- Sheet music for title song
- Directed by: Maclean Rogers
- Screenplay by: Austin Melford Maclean Rogers
- Based on: story by A. Hilarius & Rudolph Bernauer
- Produced by: Frederic Zelnik
- Starring: Leni Lynn Will Fyffe Jackie Hunter
- Cinematography: James Wilson
- Edited by: Donald Ginsberg
- Music by: Kennedy Russell
- Production company: British National Films
- Distributed by: Anglo-American Film Corporation (UK)
- Release date: 14 May 1945 (UK);
- Running time: 90 minutes
- Country: United Kingdom
- Language: English

= Give Me the Stars =

1945 British film by Maclean Rogers

Give Me the Stars is a 1945 British musical drama film directed by Maclean Rogers and starring Leni Lynn, Will Fyffe, Jackie Hunter and Olga Lindo. It was written by Austin Melford and Rogers based on a story by A. Hilarius and Rudolph Bernauer.

American Toni Martin travels to Scotland and finds herself looking after her cranky grandfather Hector MacTavish.

==Plot==
Eighteen-year-old American singer Toni Martin arrives in London in search of her music-hall star grandfather Hector MacTavish. She locates him, only to find that his fortunes have taken a turn for the worse, and his love for whisky has made him a drunken busker, entertaining queues outside theatres. On one occasion she stands in for him. With the help of an American entertainer she met on the journey to England, Toni lands a job as a singer and finds love. MacTavish, now teetotal thanks to Toni's encouragement, is a star once more, at a Christmas party for poor children.

==Cast==
- Leni Lynn as Toni Martin
- Will Fyffe as Hector MacTavish
- Jackie Hunter as Lyle Mitchell
- Olga Lindo as Lady Hester
- Emrys Jones as Jack Ross
- Margaret Vyner as Patricia Worth
- Anthony Holles as Achille Lebrun
- Grace Arnold as Mrs Gossage
- Patric Curwen as Sir John Worth
- Robert Griffith as Dick Winter
- Johnnie Schofield as Ted James
- Janet Morrison as secretary
- Hal Gordon as taxi driver
- Joss Ambler as George Burns
- Hilda Bayley as Mr Ross
- Ben Williams as Grant

==Critical reception==
The Monthly Film Bulletin wrote: "Leni Lynn, as Toni, sings well but acts unconvincingly; Will Fyffe makes a good MacTavish; and Jackie Hunter, as an American comedian friend of Toni's, works hard, if not very successfully, for laughs. Direction is adequate, though the film moves too slowly, particularly in its more naive and sentimental sequences. The supporting cast is a good one, but the situations are all too obvious to test them."
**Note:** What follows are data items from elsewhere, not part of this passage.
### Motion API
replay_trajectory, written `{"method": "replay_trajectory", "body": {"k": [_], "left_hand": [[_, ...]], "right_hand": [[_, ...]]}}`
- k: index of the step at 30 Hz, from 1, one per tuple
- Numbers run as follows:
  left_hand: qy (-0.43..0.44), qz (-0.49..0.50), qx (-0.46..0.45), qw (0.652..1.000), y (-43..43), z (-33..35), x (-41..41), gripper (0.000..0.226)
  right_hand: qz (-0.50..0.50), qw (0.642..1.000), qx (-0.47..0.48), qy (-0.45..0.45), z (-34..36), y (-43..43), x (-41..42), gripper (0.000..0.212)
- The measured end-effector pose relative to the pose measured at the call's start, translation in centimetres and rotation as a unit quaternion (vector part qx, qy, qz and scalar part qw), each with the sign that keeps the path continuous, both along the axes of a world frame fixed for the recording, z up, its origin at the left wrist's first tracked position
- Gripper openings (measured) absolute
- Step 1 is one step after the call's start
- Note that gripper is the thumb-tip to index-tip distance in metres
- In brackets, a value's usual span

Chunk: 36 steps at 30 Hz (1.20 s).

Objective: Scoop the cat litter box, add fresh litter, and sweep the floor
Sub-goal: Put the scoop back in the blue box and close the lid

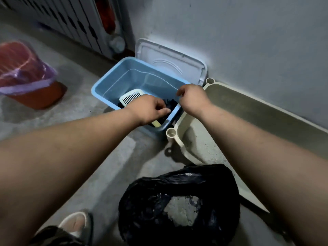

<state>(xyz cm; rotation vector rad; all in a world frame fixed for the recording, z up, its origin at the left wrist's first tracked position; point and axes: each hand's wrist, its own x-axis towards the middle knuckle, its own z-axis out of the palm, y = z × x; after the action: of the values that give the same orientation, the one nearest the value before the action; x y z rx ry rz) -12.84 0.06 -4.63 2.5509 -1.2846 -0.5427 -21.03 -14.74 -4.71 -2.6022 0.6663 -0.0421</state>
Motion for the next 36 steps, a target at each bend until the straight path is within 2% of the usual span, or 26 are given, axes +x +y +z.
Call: {"method": "replay_trajectory", "body": {"k": [3, 7, 9, 13, 17, 19, 21, 25, 30, 33, 34, 36], "left_hand": [[0.063, -0.039, -0.004, 0.997, -0.1, -0.3, 3.0, 0.038], [0.089, -0.147, 0.058, 0.983, 0.7, -0.9, 7.2, 0.093], [0.057, -0.208, 0.103, 0.971, 1.6, -1.6, 8.5, 0.105], [0.021, -0.306, 0.144, 0.941, 3.6, -3.4, 10.0, 0.093], [-0.019, -0.368, 0.097, 0.924, 4.5, -5.5, 10.3, 0.048], [-0.049, -0.388, 0.074, 0.917, 4.6, -5.6, 10.4, 0.039], [-0.063, -0.402, 0.064, 0.911, 4.5, -5.6, 10.4, 0.039], [-0.075, -0.409, 0.050, 0.908, 4.2, -5.2, 10.3, 0.038], [-0.050, -0.415, 0.036, 0.908, 4.0, -5.7, 10.3, 0.041], [-0.047, -0.419, 0.052, 0.905, 4.5, -6.0, 10.7, 0.064], [-0.047, -0.418, 0.052, 0.906, 4.6, -6.0, 10.7, 0.063], [-0.054, -0.432, 0.041, 0.899, 5.1, -6.3, 10.2, 0.046]], "right_hand": [[-0.045, 0.999, -0.022, -0.003, -0.1, -0.6, 1.9, 0.041], [-0.139, 0.984, -0.107, 0.008, 0.5, -2.2, 5.4, 0.046], [-0.173, 0.973, -0.152, 0.015, 1.0, -3.0, 7.1, 0.044], [-0.222, 0.957, -0.173, 0.066, 0.8, -3.7, 10.7, 0.044], [-0.256, 0.940, -0.208, 0.090, 0.0, -3.7, 12.5, 0.043], [-0.253, 0.934, -0.228, 0.106, -0.2, -3.7, 13.0, 0.038], [-0.243, 0.938, -0.221, 0.113, -0.4, -3.6, 13.0, 0.033], [-0.236, 0.957, -0.160, 0.053, 0.1, -2.8, 12.6, 0.024], [-0.216, 0.949, -0.232, -0.006, 1.2, -0.9, 10.7, 0.021], [-0.204, 0.934, -0.286, -0.064, 0.4, 0.6, 8.6, 0.014], [-0.204, 0.931, -0.291, -0.078, 0.0, 1.1, 7.9, 0.013], [-0.209, 0.927, -0.296, -0.098, -0.4, 1.6, 7.1, 0.012]]}}
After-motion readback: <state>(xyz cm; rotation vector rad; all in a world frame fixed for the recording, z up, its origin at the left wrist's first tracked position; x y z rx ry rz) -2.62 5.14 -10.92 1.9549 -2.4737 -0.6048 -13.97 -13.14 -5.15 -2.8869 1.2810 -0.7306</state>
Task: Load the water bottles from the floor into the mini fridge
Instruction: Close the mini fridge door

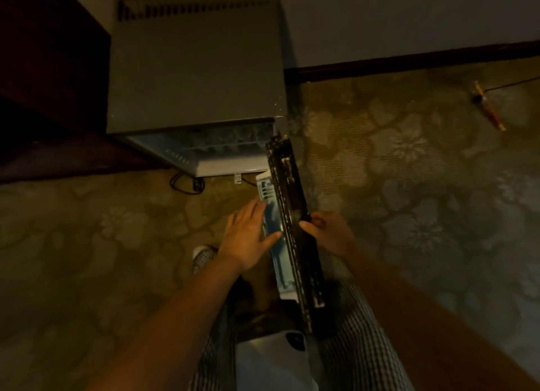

Kine Weekly wrote: "Crowded musical comedy drama ... It employs every conceivable cliche, but happily the majority of its players rise superior to story material. Leni Lynn's singing, done proud by the recordists, and Will Fyfie's inimitable humour alone justify the ample expenditure of celluloid. And there's mischievous and likeable Cockney kids for good measure. ... The play leaves absolutely nothing out ... but although it strenuously tries to please all classes and tastes it limits its appeal in the end by filling its transparent cup a little too full. Nevertheless, its co-stars decanter its palatable mild, and never bitter, with practised hand. So does its director. It'll slake unsophisticated thirsts all right."

Picturegoer wrote: "Musical comedy drama which has all the well-known ingredients relative to its type, but it still does not jell particularly. ... Leni Lynn is in excellent form histrionically and vocally, while Jackie Hunter is apt to overact."